§ **Instructions to follow**: Lines that contain the string "reshaped" are the ones to list; copy all of them from the records.

§ **Data extracts**:
------------------------------------------------------------------------

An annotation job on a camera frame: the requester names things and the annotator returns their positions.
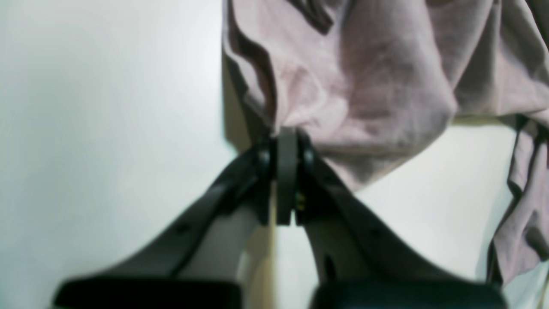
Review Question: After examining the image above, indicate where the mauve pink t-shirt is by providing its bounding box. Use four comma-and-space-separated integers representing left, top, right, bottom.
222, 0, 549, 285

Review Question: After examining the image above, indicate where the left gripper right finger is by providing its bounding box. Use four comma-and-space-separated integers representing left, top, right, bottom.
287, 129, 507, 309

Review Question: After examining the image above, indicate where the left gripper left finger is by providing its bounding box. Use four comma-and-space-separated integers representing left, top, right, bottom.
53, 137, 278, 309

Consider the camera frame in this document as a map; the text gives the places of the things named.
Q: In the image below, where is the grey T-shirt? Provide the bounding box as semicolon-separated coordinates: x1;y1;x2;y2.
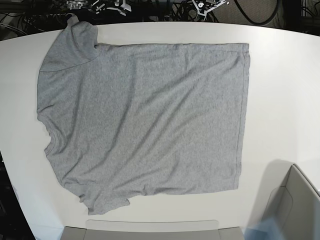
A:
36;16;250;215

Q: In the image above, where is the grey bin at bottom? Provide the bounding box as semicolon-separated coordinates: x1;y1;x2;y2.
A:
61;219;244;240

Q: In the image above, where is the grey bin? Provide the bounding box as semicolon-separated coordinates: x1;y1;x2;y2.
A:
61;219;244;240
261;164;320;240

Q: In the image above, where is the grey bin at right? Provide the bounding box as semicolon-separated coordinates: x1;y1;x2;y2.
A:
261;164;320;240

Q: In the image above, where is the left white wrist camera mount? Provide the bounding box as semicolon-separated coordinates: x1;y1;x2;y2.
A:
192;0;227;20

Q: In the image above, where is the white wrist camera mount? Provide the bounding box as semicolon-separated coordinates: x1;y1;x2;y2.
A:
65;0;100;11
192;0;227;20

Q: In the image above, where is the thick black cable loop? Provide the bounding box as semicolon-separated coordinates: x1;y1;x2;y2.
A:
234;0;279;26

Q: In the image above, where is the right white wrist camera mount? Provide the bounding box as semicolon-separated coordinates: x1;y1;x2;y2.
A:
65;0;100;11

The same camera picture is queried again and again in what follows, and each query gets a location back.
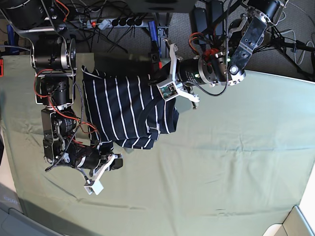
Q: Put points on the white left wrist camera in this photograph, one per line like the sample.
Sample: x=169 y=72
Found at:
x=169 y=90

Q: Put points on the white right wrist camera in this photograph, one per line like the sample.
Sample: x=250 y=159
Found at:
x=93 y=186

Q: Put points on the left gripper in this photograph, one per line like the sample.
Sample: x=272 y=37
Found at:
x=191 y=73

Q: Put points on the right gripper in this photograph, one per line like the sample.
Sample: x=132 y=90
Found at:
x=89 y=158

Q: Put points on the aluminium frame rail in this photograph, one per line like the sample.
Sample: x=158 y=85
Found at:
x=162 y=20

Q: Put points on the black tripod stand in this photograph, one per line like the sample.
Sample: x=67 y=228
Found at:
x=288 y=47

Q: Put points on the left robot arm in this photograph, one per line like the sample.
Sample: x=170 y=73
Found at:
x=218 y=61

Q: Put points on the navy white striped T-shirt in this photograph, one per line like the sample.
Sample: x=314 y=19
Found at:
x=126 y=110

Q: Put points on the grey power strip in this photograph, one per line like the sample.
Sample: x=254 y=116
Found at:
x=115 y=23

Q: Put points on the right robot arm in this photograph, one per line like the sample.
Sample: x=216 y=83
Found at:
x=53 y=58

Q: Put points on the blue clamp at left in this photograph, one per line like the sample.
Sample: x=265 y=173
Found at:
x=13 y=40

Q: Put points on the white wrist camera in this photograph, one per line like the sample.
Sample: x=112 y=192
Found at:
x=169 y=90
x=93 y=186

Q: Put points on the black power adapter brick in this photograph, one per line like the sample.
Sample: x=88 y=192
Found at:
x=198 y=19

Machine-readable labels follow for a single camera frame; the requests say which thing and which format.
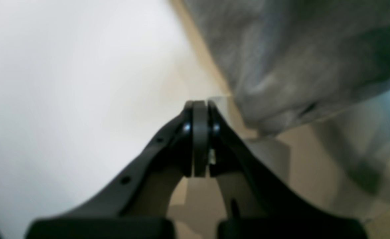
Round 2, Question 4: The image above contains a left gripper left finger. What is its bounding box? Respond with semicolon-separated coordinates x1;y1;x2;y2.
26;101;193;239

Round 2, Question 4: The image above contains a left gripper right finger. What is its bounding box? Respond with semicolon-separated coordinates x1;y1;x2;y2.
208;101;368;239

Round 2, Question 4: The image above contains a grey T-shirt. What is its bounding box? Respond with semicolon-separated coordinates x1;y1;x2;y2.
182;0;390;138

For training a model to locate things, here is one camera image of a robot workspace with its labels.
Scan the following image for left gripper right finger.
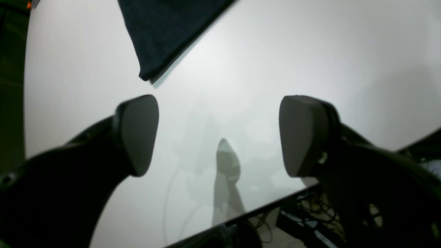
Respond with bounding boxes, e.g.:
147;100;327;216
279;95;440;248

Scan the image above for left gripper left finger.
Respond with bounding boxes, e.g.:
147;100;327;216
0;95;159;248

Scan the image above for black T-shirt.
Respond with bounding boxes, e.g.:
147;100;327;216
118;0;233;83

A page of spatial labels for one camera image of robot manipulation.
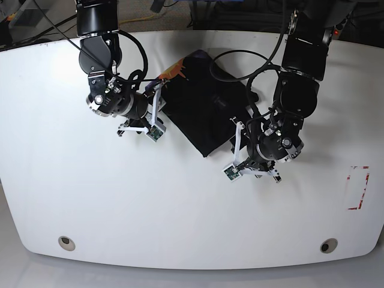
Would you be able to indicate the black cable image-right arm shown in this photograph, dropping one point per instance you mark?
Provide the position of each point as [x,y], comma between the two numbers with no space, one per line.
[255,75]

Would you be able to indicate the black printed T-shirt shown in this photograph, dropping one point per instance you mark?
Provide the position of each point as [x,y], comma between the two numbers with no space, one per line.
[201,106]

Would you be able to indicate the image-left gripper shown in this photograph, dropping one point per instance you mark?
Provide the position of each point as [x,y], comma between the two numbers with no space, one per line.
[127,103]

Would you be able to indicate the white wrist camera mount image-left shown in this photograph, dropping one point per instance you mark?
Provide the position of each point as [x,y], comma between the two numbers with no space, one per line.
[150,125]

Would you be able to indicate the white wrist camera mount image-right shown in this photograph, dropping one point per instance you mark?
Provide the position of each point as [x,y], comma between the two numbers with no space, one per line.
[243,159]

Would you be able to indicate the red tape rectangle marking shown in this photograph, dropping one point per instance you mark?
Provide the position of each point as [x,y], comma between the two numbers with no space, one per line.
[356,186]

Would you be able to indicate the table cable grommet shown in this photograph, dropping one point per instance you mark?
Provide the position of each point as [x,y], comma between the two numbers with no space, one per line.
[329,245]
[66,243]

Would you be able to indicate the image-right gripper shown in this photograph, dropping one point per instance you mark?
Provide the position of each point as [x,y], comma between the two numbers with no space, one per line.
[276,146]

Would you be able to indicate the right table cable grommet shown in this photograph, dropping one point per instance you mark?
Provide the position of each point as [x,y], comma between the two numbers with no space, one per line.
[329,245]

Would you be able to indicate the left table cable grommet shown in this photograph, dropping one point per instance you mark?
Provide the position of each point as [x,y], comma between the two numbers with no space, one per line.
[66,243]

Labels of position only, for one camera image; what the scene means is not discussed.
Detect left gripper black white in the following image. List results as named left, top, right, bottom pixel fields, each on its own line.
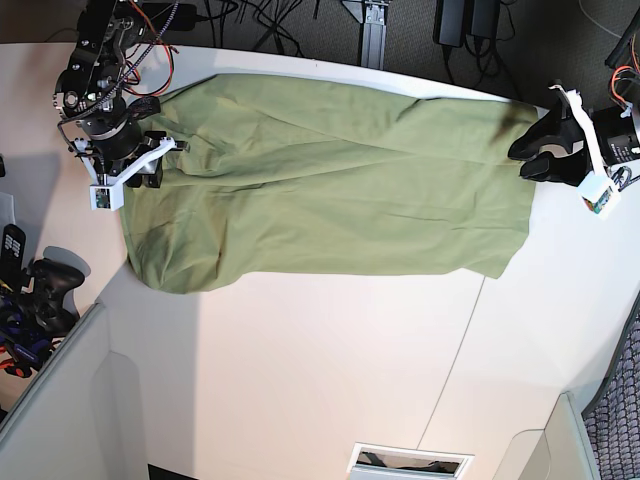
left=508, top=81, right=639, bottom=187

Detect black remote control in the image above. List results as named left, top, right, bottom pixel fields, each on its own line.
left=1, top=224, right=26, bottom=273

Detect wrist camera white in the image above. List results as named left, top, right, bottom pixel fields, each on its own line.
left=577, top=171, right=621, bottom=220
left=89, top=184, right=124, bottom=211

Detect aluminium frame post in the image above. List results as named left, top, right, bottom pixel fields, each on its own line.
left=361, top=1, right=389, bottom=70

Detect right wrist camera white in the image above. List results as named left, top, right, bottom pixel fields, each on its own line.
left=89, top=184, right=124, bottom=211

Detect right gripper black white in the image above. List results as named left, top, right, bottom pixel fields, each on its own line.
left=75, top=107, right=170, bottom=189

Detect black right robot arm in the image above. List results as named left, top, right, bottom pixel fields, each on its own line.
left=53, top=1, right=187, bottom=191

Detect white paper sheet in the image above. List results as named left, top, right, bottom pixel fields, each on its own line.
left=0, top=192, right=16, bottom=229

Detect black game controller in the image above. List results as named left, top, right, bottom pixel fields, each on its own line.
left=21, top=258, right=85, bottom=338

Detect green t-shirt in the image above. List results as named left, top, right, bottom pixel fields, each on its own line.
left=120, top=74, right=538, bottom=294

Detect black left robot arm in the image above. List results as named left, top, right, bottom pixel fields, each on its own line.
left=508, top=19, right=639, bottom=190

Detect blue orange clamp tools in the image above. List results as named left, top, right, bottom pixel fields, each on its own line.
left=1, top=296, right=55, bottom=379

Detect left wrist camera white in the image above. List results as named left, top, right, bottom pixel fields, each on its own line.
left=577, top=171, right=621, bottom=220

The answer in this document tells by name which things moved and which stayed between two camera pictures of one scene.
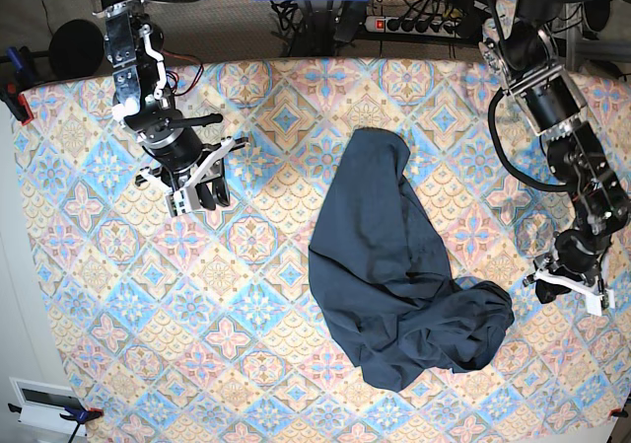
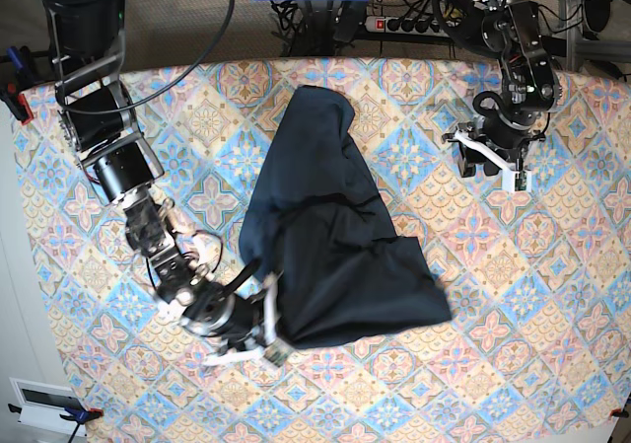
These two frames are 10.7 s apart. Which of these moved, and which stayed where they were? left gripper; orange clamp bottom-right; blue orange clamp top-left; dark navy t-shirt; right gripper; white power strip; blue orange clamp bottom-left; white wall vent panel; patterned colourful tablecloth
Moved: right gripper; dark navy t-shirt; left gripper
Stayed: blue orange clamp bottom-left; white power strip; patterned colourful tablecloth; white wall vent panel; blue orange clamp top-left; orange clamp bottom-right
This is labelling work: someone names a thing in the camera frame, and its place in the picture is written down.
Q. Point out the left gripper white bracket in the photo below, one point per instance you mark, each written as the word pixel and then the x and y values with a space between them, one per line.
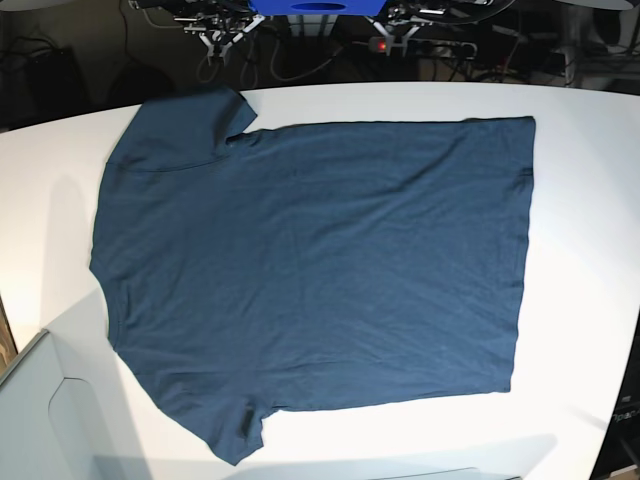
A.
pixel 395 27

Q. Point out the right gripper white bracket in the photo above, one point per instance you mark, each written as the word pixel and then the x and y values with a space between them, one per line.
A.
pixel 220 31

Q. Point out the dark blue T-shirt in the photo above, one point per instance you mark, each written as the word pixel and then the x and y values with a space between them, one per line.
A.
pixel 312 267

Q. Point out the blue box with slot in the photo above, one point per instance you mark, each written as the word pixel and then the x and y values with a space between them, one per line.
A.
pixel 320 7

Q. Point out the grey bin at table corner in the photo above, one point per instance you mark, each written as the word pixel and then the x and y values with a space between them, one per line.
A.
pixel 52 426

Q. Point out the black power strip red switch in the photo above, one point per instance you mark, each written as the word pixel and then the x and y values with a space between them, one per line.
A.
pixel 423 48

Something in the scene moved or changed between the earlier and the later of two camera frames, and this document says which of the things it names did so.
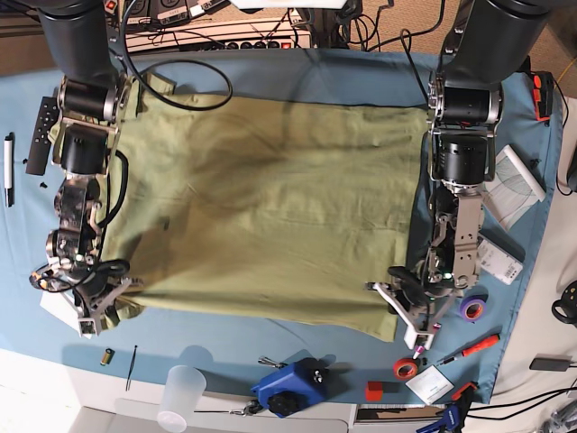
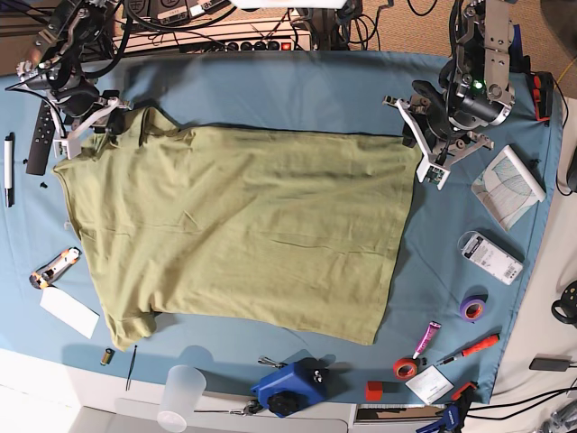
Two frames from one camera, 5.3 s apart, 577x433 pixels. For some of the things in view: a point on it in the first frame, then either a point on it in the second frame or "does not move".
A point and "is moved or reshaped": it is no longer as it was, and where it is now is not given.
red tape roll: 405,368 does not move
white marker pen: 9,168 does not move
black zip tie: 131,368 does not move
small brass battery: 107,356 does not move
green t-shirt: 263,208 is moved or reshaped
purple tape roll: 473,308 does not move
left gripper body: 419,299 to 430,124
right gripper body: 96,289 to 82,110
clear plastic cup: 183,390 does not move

------------------------------------------------------------------------

§ **Your response**:
A point and "is moved or reshaped": it is no longer as it was, and where it is now is not given.
green t-shirt: 263,208 is moved or reshaped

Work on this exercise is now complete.